Dataset section –
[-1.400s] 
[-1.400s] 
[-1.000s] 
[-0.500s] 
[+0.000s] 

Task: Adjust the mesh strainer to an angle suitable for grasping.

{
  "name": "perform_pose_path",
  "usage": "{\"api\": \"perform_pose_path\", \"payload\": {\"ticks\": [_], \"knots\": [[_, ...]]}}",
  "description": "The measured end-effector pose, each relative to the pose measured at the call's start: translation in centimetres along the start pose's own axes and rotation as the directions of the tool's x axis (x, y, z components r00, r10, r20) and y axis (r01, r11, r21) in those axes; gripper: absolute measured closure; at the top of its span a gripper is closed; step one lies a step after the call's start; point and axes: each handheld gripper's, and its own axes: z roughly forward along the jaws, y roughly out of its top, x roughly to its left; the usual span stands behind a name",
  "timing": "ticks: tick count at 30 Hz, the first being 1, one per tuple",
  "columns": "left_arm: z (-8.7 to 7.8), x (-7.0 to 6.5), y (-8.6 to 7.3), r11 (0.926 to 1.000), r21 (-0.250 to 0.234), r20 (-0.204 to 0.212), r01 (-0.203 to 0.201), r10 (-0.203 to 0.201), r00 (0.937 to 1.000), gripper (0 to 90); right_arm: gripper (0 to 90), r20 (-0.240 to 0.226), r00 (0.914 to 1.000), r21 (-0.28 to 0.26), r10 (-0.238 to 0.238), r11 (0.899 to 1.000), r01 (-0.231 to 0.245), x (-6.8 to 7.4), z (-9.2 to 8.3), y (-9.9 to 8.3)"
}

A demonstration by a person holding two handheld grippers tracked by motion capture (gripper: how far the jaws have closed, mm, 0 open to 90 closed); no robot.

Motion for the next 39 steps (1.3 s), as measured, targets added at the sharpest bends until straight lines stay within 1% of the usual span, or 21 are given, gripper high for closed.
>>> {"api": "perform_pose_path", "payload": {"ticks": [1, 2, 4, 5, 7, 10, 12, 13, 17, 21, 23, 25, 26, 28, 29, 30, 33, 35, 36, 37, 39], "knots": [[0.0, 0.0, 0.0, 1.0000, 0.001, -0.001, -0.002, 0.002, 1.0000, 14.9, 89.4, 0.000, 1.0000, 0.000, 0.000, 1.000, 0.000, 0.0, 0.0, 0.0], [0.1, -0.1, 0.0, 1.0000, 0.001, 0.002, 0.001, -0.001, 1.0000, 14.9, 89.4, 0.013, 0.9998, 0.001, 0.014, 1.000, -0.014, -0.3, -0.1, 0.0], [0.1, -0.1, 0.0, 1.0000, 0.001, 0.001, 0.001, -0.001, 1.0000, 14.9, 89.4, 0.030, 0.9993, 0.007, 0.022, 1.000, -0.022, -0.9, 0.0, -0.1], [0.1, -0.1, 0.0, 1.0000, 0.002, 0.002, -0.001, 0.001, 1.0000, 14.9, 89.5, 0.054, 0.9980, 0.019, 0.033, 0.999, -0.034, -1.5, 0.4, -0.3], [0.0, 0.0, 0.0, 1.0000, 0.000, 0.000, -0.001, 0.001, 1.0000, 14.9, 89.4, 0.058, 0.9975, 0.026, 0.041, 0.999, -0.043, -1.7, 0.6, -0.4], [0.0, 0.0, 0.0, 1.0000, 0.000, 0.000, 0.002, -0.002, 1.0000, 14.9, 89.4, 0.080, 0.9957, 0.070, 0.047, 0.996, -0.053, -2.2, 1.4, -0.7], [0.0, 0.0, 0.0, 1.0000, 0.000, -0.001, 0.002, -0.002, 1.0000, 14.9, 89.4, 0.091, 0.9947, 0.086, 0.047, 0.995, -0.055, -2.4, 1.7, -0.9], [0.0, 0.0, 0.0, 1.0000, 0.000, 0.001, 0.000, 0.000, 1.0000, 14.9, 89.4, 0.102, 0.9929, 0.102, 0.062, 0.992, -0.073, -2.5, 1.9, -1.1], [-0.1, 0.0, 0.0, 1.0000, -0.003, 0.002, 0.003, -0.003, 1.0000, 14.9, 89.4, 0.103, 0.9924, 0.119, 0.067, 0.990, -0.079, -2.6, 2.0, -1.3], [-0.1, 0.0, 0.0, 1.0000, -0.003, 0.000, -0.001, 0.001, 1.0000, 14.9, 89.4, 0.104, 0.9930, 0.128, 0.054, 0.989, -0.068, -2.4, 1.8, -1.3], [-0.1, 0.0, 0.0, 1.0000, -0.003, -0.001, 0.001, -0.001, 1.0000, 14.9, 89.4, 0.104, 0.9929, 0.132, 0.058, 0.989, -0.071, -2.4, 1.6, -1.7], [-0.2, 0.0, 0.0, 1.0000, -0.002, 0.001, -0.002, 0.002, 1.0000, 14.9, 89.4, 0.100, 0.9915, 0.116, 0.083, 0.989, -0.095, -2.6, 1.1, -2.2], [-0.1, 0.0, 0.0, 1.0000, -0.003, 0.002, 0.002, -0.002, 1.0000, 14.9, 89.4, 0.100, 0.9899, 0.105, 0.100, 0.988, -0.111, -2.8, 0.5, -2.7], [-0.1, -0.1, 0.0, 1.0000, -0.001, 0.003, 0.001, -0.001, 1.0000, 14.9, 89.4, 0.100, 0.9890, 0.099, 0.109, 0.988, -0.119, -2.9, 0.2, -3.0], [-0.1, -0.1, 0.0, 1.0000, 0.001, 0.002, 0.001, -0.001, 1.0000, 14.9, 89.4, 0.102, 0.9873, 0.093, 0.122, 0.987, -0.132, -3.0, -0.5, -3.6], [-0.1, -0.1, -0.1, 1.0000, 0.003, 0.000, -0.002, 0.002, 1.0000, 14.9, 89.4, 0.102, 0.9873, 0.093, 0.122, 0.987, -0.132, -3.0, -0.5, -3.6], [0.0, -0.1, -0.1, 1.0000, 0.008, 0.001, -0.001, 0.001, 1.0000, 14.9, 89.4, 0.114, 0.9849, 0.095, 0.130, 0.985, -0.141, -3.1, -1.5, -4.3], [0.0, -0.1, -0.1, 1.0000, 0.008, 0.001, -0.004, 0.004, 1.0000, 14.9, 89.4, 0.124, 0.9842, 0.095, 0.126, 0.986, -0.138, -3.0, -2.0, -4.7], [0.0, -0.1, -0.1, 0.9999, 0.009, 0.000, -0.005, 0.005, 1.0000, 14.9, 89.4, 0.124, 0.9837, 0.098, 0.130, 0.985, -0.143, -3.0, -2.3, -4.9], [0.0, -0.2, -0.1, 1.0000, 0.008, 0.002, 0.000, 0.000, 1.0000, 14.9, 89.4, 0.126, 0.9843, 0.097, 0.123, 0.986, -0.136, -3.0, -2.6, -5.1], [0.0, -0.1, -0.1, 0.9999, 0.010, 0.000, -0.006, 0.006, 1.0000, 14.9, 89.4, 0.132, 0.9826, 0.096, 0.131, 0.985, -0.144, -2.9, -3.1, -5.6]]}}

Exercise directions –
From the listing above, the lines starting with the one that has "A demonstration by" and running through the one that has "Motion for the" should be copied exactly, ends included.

Your response –
A demonstration by a person holding two handheld grippers tracked by motion capture (gripper: how far the jaws have closed, mm, 0 open to 90 closed); no robot.

Motion for the next 39 steps (1.3 s), as measured, targets added at the sharpest bends until straight lines stay within 1% of the usual span, or 21 are given, gripper high for closed.

The output is done.